↓↓↓

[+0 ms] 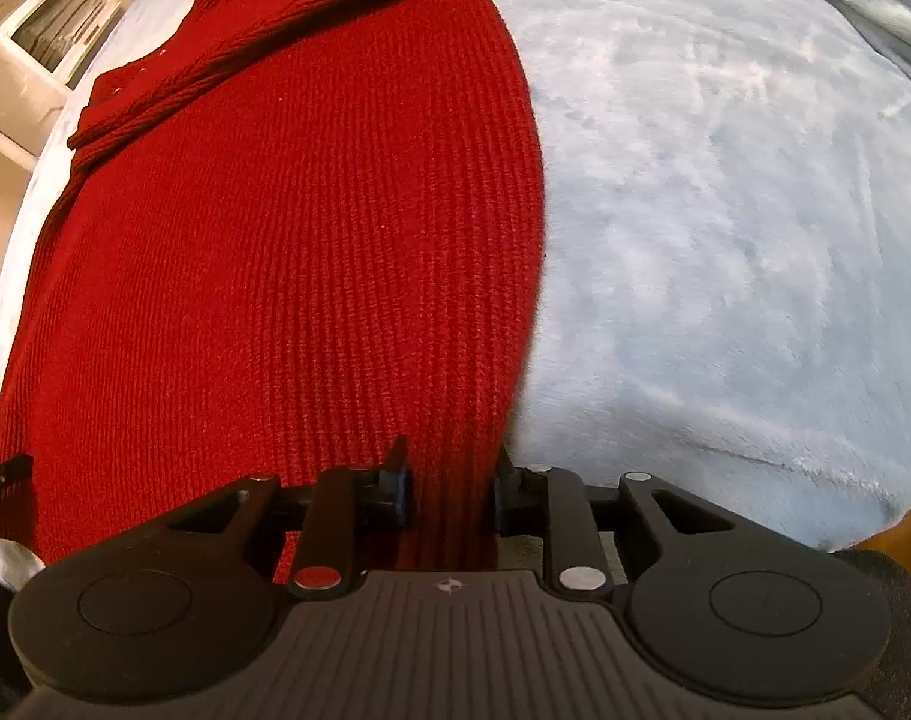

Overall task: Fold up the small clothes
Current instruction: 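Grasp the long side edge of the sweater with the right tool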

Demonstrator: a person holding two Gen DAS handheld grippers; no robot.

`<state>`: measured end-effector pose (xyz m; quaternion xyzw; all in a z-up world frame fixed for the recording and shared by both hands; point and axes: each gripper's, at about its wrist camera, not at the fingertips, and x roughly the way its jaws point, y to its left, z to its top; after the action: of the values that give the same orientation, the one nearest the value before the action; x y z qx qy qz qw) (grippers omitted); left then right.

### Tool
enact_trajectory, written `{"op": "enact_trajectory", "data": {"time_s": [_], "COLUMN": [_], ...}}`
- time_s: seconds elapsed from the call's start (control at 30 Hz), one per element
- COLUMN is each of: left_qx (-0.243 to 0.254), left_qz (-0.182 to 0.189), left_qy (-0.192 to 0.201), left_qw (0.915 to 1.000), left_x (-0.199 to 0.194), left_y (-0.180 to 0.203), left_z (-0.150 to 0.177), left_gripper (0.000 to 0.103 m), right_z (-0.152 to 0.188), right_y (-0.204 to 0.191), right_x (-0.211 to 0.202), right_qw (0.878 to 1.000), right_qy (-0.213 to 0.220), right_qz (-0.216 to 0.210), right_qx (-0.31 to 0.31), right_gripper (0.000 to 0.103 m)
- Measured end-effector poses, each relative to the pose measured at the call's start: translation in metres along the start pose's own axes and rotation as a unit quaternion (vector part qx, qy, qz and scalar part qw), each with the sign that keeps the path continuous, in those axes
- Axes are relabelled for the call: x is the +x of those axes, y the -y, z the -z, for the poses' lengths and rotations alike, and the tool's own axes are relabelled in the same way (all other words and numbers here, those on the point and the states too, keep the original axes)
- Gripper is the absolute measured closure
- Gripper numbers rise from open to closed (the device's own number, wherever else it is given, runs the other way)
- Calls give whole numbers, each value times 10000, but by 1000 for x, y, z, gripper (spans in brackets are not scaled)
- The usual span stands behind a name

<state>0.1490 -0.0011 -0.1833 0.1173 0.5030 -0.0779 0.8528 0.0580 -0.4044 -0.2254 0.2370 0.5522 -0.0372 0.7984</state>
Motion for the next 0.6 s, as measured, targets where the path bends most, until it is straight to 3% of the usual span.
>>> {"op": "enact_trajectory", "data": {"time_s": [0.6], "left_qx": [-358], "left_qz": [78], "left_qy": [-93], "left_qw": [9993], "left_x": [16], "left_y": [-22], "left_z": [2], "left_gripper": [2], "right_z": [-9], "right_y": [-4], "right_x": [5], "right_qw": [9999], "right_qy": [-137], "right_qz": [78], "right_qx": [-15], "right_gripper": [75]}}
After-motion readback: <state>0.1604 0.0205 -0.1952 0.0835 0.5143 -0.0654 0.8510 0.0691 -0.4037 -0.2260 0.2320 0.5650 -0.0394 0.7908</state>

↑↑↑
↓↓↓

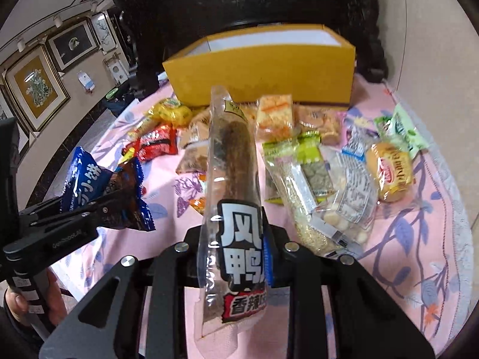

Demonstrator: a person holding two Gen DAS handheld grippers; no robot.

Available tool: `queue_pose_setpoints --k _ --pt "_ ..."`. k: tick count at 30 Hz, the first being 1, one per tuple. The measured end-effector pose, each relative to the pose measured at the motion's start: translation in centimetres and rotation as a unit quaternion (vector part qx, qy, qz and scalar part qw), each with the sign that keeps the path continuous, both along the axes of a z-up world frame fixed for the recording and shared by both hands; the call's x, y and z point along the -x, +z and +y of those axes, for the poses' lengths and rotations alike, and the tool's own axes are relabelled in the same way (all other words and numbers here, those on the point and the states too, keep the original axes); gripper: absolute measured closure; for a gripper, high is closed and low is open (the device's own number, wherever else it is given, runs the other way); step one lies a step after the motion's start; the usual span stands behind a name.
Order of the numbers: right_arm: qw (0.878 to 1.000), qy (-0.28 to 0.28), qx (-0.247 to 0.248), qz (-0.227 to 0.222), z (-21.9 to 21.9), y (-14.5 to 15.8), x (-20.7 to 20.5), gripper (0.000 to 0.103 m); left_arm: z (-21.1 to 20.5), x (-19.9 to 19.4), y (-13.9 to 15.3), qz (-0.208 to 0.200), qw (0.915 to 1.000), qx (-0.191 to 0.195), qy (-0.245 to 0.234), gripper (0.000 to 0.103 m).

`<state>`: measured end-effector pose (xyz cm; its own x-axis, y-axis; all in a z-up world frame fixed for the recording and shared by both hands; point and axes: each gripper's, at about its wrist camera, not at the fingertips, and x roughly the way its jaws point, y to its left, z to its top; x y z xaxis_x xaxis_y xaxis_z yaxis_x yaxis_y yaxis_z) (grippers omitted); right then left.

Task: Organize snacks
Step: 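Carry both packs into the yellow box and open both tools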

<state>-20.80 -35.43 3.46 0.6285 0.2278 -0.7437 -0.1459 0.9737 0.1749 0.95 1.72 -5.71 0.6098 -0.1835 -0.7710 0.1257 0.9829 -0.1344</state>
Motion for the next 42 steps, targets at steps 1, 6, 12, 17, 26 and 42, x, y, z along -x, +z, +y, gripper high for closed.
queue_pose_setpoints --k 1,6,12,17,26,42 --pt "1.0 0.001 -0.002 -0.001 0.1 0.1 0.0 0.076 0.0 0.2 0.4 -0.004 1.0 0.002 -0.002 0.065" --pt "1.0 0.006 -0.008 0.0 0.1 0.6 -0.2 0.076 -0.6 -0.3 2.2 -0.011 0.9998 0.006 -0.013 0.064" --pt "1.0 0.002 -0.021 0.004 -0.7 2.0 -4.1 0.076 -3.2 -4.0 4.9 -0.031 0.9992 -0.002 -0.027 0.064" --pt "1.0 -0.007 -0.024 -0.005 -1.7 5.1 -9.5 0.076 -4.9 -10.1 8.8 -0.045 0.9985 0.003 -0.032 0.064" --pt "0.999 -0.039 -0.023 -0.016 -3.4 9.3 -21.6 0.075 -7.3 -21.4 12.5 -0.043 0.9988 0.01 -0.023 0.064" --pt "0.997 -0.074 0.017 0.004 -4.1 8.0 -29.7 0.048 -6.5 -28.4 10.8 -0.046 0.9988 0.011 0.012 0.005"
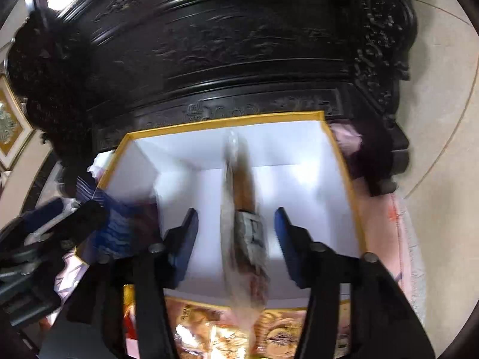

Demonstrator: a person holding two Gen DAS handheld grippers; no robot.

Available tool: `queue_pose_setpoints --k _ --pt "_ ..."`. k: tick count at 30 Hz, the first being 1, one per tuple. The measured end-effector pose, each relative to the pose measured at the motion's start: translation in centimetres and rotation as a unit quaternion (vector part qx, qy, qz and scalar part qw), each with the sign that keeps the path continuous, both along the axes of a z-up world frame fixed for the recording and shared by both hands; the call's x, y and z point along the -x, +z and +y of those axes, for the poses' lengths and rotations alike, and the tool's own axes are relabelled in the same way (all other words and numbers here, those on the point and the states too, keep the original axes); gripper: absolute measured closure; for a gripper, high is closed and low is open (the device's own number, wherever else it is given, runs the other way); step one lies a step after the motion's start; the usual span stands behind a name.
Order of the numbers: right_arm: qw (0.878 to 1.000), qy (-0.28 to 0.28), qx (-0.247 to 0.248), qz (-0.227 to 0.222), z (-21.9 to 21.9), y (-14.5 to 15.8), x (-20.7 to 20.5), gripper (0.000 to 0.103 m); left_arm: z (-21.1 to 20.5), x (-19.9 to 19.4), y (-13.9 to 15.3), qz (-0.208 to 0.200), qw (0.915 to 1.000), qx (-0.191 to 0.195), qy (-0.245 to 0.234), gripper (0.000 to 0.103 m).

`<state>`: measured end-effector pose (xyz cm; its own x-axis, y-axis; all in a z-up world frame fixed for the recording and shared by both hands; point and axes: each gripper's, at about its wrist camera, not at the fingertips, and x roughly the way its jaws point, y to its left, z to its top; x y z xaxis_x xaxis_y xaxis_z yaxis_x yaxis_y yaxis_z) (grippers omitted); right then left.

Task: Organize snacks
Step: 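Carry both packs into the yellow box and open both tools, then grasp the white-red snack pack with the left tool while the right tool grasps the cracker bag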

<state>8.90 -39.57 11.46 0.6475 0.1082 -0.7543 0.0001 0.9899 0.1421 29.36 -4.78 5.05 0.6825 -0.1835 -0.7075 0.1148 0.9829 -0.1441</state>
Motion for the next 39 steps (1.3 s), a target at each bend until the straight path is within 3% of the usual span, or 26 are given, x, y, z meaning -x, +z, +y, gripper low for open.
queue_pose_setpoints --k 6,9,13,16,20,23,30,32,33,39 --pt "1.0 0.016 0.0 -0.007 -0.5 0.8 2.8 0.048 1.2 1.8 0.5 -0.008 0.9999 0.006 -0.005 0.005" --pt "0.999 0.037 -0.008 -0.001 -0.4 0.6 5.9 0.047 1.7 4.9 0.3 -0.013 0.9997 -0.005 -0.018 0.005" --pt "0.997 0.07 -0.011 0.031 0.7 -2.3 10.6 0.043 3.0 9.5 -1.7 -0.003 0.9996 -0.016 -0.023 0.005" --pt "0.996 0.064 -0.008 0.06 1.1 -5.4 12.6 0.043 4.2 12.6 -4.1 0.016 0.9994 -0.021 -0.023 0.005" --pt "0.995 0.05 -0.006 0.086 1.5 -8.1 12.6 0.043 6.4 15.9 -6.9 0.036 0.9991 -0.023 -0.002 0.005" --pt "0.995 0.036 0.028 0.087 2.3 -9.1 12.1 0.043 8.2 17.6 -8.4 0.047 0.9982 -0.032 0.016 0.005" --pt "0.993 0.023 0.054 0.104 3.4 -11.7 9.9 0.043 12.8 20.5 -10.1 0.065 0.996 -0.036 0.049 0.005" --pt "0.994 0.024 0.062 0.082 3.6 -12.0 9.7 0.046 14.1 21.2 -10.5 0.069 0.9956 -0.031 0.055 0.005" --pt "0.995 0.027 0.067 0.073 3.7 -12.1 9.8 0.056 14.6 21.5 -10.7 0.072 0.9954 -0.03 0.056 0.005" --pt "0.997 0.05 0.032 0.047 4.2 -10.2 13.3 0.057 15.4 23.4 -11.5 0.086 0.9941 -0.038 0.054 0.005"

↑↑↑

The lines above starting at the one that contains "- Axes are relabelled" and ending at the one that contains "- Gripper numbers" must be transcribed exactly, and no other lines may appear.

- Axes are relabelled for the call: x is the +x of those axes, y the -y, z the -z, for the poses' lengths and rotations alike, and the tool's own axes are relabelled in the same way (all other words and numbers here, those on the point and the states too, keep the original axes)
- Gripper is the absolute measured closure
- Gripper numbers rise from open to closed (the device's own number, wherever else it is given, runs the other way)

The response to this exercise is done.